Milos Kostic (born April 18, 1941) from Regina, Saskatchewan is the former world record holder of the Ironman World Championship in the Men's 65-69 age group with a time of 11 hours 29 minutes 45 seconds set in 2006. His time was beaten by William Christopher Wren who finished the course in 2013 with a time of 10 hours, 44 minutes and 31 seconds.

He has won his age group there in Kona every time he has raced there, in 2006, 2007, 2008, 2009, 2011, and 2012. He won his age group at the Ironman 70.3 World Championship in 2011 and 2012. In 2011 he set the world record of the Ironman World Championship in the Men's 70-74 age group with a time of 11 hours 14 minutes.

In 2006, 2007, and 2008 he was awarded the Canadian Grand Master Athlete of the Year by Triathlon Canada. He was selected as Triathlon Magazine Canada's athlete of the year for 2012.

Kostic attended the University of British Columbia as a foreign student from Belgrade, Yugoslavia (now Serbia). After obtaining a degree in engineering, he remained in Canada, moving to Regina.

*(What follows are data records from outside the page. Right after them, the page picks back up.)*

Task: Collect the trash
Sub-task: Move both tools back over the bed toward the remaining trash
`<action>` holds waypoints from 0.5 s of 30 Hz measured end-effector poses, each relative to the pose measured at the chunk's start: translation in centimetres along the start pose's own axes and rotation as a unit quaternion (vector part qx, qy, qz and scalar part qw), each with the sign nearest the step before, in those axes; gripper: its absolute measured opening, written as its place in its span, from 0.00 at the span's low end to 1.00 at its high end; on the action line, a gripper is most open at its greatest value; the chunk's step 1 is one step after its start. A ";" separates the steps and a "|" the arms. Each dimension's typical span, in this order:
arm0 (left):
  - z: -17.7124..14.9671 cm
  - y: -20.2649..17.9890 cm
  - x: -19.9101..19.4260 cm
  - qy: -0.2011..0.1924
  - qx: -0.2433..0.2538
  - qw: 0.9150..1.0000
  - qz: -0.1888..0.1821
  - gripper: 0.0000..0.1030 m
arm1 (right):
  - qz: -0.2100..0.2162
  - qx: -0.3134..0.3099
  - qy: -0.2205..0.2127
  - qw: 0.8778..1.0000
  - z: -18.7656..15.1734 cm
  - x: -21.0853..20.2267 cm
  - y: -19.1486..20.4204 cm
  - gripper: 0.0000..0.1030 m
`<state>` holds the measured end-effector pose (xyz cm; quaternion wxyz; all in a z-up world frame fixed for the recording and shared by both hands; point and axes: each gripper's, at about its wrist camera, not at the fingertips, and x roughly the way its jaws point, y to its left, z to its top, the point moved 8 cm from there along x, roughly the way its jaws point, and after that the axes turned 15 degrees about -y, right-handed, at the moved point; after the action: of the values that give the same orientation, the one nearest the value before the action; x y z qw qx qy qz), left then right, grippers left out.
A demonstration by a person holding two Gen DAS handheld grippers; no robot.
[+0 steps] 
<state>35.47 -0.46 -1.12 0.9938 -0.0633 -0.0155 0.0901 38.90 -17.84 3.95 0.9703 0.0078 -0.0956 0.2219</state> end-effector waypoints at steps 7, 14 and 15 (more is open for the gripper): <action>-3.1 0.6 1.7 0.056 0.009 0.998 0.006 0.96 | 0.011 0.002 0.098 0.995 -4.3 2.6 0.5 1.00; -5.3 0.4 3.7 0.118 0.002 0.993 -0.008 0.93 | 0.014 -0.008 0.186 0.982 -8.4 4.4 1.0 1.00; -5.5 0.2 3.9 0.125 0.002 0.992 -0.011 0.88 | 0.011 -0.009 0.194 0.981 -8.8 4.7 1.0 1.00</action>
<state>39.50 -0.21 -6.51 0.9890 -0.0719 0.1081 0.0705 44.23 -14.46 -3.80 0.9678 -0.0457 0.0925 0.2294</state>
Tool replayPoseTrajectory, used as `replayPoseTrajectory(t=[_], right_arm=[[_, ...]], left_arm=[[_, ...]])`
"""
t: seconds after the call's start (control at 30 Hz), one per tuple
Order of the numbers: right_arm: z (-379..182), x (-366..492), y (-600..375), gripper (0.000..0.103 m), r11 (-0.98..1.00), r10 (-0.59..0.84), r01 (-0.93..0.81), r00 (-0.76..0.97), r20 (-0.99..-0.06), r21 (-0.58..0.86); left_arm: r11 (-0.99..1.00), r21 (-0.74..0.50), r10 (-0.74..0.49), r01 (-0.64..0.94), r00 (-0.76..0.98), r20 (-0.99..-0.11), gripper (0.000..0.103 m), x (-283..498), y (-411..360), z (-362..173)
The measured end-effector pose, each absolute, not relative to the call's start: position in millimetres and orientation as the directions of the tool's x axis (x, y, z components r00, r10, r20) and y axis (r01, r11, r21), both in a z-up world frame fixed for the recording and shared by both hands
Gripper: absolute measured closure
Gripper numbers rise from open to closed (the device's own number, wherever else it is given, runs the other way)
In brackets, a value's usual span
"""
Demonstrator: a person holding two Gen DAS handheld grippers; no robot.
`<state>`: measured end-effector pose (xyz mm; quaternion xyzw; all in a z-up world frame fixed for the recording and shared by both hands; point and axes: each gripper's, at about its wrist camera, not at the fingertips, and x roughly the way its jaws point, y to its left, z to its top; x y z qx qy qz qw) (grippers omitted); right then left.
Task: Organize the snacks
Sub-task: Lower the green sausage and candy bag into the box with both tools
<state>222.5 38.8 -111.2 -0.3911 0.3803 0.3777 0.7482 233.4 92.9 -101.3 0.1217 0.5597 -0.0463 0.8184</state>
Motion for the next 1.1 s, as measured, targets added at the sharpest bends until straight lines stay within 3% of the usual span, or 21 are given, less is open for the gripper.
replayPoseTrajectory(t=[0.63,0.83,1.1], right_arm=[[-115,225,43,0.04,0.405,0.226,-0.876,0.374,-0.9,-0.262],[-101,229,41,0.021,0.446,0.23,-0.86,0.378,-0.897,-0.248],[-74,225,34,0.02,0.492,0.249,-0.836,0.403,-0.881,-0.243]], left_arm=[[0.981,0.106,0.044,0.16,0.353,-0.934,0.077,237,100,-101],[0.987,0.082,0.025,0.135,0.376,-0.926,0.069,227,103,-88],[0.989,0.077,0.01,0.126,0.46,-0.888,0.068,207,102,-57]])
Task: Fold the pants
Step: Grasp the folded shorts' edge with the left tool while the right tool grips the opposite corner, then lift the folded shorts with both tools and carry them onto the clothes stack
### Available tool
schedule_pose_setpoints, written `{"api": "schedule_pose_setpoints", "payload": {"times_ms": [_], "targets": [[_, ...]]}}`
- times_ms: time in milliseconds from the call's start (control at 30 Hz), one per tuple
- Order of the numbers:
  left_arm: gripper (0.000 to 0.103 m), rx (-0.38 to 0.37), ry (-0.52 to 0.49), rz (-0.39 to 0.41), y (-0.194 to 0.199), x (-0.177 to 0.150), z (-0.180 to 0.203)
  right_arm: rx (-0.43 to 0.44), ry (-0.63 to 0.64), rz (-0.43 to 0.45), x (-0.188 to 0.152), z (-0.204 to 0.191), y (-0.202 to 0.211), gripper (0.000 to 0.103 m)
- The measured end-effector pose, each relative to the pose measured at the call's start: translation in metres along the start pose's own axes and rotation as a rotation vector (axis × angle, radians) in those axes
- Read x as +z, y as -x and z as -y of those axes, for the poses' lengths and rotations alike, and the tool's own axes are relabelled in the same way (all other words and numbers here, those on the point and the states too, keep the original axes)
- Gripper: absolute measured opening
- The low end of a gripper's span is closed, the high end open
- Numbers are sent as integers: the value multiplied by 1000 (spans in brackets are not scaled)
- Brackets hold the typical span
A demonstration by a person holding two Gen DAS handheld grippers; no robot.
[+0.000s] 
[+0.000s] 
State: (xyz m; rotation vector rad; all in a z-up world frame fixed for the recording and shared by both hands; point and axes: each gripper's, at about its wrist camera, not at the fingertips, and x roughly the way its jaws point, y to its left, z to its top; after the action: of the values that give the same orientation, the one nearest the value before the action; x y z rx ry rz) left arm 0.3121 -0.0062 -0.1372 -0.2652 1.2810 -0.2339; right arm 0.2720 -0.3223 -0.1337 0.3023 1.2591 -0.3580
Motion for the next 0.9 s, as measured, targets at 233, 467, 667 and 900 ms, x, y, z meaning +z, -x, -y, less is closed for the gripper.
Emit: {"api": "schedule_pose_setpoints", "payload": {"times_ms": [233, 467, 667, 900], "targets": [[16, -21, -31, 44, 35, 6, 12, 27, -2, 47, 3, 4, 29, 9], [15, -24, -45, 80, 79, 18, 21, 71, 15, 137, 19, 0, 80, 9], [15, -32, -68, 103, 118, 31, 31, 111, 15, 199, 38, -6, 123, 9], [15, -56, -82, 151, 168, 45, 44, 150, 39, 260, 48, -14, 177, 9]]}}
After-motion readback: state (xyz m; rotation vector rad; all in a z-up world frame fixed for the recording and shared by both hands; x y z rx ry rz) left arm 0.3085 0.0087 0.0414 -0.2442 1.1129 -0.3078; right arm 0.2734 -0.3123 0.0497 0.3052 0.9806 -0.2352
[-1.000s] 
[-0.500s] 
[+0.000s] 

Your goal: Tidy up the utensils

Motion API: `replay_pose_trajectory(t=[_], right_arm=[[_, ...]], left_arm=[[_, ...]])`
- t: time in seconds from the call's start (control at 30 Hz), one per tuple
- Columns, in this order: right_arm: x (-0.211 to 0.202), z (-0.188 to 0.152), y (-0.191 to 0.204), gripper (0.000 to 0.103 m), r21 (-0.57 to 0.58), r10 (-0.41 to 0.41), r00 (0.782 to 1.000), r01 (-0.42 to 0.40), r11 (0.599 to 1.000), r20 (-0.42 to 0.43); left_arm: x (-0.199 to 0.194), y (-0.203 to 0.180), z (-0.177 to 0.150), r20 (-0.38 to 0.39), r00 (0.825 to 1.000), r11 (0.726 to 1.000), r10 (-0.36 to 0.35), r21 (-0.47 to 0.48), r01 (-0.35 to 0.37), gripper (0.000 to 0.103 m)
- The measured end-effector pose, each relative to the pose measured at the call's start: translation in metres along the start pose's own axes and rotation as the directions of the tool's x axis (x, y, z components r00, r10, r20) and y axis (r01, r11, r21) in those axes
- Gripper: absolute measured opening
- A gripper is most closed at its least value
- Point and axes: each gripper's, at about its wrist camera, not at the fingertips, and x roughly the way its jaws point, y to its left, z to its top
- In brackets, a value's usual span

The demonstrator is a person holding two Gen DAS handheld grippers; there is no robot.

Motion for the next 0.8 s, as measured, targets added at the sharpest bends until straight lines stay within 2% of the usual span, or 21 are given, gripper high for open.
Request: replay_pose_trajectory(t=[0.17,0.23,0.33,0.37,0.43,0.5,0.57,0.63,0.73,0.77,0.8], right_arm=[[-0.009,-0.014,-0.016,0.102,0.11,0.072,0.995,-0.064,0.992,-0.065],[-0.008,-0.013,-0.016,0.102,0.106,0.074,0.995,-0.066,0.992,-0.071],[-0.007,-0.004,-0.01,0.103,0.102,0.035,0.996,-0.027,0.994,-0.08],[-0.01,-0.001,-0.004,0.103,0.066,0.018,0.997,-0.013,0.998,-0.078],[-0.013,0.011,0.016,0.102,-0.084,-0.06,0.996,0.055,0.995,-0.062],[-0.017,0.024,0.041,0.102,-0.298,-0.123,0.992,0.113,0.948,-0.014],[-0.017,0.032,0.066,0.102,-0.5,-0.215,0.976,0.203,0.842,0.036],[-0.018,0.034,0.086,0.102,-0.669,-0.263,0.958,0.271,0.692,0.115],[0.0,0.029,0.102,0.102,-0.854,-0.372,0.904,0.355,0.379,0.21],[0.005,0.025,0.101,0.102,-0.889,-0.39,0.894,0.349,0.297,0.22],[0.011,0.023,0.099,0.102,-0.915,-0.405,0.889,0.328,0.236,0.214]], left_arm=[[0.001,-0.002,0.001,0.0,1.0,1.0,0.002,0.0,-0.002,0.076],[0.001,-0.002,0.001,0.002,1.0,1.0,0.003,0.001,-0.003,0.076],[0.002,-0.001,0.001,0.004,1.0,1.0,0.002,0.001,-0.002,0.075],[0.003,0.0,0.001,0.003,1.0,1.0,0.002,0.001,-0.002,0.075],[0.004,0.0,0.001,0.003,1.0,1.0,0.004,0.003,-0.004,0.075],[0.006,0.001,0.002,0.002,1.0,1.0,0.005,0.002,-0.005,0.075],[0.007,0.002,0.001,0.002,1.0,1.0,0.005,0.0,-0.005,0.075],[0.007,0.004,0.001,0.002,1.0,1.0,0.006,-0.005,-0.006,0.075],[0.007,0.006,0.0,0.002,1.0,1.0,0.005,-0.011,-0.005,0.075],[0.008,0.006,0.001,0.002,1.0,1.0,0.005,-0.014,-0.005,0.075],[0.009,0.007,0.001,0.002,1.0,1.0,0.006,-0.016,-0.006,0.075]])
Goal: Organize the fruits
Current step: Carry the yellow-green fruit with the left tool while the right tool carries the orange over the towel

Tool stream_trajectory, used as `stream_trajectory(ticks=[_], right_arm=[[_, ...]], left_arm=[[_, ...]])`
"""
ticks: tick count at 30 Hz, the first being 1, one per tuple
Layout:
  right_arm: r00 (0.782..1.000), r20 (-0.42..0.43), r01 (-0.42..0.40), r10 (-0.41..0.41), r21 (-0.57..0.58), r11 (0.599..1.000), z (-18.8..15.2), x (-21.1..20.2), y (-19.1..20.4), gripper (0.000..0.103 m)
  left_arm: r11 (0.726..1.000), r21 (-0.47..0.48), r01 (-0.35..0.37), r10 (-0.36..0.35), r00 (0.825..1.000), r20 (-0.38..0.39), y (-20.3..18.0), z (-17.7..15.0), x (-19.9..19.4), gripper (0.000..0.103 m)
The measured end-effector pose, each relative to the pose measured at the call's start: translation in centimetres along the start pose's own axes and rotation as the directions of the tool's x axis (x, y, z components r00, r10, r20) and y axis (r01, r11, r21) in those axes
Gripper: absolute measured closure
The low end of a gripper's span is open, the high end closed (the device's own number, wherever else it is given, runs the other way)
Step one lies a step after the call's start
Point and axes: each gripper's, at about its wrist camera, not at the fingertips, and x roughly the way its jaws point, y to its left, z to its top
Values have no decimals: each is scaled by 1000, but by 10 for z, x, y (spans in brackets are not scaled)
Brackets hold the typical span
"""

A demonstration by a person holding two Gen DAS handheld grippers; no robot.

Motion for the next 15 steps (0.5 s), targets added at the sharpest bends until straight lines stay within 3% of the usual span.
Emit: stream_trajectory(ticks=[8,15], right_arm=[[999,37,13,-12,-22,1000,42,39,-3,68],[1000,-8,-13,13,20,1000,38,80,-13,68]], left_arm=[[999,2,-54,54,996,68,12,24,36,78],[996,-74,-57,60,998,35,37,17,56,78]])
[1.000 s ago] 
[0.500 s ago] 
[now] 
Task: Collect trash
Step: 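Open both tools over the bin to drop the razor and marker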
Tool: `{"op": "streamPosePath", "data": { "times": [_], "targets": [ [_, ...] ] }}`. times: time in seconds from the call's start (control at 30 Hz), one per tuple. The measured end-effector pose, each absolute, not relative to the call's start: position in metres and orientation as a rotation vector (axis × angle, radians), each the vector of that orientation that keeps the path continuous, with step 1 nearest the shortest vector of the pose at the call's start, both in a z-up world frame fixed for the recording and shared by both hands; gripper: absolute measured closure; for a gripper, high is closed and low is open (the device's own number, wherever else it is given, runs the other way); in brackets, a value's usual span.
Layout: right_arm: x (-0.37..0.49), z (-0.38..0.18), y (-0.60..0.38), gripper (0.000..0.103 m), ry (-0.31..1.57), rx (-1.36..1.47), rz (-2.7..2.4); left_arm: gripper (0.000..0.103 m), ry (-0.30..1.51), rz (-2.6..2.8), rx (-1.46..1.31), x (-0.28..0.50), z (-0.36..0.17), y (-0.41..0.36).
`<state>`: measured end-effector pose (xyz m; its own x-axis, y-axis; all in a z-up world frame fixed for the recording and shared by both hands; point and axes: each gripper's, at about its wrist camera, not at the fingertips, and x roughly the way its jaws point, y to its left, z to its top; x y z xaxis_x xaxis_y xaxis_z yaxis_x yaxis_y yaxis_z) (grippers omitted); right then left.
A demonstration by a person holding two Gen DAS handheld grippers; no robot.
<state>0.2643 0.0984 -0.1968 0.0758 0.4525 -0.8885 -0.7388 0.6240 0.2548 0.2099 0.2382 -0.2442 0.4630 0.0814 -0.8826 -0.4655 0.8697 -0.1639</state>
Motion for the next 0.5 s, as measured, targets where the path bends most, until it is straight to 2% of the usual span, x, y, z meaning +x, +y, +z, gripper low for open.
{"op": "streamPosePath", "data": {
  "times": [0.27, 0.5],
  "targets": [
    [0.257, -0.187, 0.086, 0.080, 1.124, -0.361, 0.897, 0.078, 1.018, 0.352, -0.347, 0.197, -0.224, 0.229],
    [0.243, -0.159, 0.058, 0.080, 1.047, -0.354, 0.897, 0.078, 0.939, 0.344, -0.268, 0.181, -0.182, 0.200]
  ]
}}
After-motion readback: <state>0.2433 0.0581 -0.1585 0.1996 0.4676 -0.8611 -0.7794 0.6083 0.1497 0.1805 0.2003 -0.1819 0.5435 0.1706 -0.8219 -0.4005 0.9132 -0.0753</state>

- 2006 Saskatchewan Sport, Masters Athlete of the Year
- 2006 Triathlon Canada, Masters Long Distance Triathlon Athlete of the Year
- 2007 Triathlon Canada Grand Master (60+) Male Athlete of the Year
- 2007 Triathlon Magazine Canada, Masters Athlete of the Year
- 2008 Triathlon Canada Grand Master (60+) Male Athlete of the Year
- Ironman Canada Iron Spirit Award, August 30, 2009
- 2009 Triathlon Magazine Canada, Age Group Triathlete of the Year
- 2012 Triathlon Magazine Canada, Triathlete of the Year

In June 2015 was inducted into the Saskatchewan Sports Hall of Fame. In 2022 he placed first in the male 80 plus category at the Boston Marathon with a time of 5:11:48.